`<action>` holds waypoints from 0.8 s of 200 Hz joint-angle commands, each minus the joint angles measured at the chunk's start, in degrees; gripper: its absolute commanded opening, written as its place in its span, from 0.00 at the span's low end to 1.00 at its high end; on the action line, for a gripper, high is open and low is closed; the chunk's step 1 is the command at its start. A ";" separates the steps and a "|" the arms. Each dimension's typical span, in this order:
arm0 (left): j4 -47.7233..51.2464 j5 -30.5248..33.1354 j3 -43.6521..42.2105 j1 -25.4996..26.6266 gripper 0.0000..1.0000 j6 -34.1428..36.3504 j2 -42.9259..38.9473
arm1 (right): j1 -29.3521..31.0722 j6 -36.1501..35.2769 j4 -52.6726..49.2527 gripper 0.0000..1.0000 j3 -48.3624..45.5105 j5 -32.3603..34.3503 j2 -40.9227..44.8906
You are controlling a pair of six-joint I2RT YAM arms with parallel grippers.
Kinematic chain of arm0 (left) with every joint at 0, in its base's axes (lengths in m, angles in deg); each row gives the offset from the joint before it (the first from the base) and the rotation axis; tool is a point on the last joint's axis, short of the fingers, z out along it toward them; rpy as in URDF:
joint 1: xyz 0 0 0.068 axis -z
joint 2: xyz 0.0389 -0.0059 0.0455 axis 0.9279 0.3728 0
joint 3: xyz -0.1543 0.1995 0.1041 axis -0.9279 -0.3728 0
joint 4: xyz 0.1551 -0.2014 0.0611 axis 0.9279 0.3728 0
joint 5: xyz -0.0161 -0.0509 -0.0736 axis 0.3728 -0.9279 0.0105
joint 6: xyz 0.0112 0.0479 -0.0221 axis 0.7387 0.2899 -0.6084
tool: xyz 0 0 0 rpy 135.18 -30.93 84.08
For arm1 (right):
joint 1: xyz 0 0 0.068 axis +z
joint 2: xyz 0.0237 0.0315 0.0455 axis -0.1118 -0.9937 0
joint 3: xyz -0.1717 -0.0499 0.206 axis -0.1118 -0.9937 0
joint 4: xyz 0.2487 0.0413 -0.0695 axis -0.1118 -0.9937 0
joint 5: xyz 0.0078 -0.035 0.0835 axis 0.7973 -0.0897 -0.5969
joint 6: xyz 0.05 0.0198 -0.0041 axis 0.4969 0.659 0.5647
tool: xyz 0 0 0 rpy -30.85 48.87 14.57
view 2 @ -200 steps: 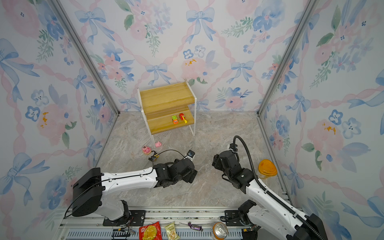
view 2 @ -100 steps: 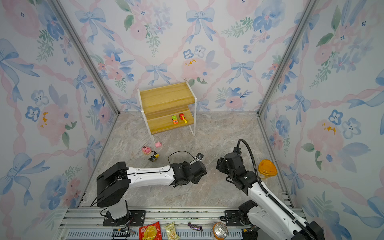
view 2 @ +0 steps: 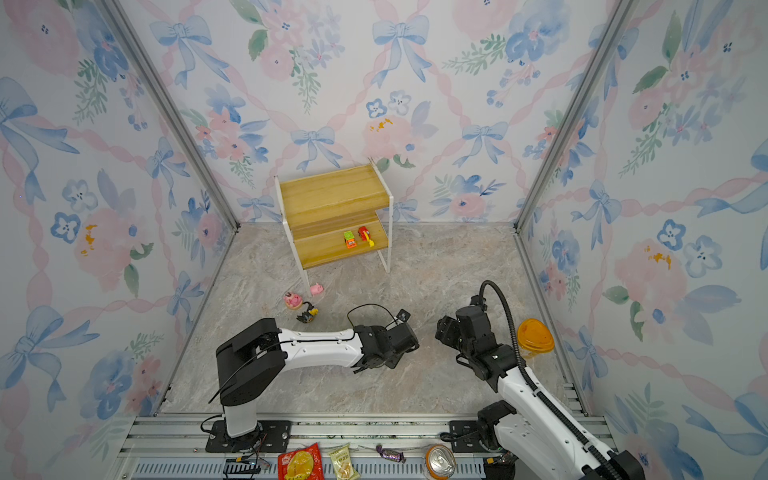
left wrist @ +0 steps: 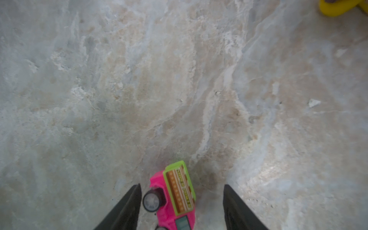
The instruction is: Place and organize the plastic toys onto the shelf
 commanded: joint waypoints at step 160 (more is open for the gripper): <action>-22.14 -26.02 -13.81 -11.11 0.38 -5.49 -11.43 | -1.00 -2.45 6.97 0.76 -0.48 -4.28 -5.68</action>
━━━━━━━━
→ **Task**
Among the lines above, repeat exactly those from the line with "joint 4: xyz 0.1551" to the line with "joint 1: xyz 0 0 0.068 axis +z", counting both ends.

→ **Result of the exercise**
joint 4: xyz 0.1551 -0.2014 0.0611 axis 0.9279 0.3728 0
joint 5: xyz -0.0161 -0.0509 -0.0736 axis 0.3728 -0.9279 0.0105
joint 6: xyz 0.0112 0.0479 -0.0221 axis 0.7387 0.2899 -0.6084
tool: xyz 0 0 0 rpy 135.18 -30.93 84.08
For arm1 (right):
joint 1: xyz 0 0 0.068 axis +z

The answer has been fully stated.